* _WHAT TO DO_
The expected answer is a copy of every line in the listing that has the word "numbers".

* _DATA SEGMENT_
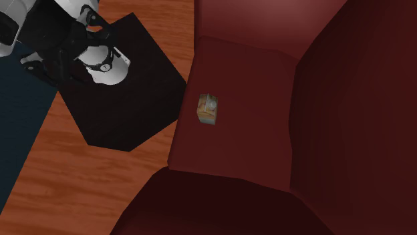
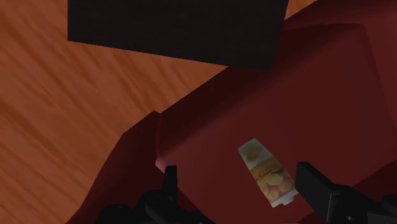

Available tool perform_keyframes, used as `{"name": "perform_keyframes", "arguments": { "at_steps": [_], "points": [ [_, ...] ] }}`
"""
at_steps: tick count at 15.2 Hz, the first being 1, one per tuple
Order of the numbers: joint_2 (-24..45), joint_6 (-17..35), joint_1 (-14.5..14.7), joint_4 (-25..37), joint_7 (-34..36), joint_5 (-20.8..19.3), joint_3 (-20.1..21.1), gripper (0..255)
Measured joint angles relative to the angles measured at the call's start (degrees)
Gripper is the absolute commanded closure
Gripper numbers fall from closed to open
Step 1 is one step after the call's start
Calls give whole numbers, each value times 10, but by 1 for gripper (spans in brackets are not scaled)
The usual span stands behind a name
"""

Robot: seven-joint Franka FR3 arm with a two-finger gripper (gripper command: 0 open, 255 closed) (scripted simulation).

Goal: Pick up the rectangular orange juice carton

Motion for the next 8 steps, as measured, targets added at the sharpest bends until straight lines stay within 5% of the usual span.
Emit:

* _YOUR SOLUTION_
Order of the numbers: joint_2 (-24..45), joint_6 (-17..35), joint_1 (-14.5..14.7), joint_4 (-25..37), joint_7 (-34..36), joint_5 (-20.8..19.3), joint_3 (-20.1..21.1), gripper (0..255)
Gripper numbers fall from closed to open
Calls give whole numbers, each value times 10, but by 1 for gripper (spans in brackets are not scaled)

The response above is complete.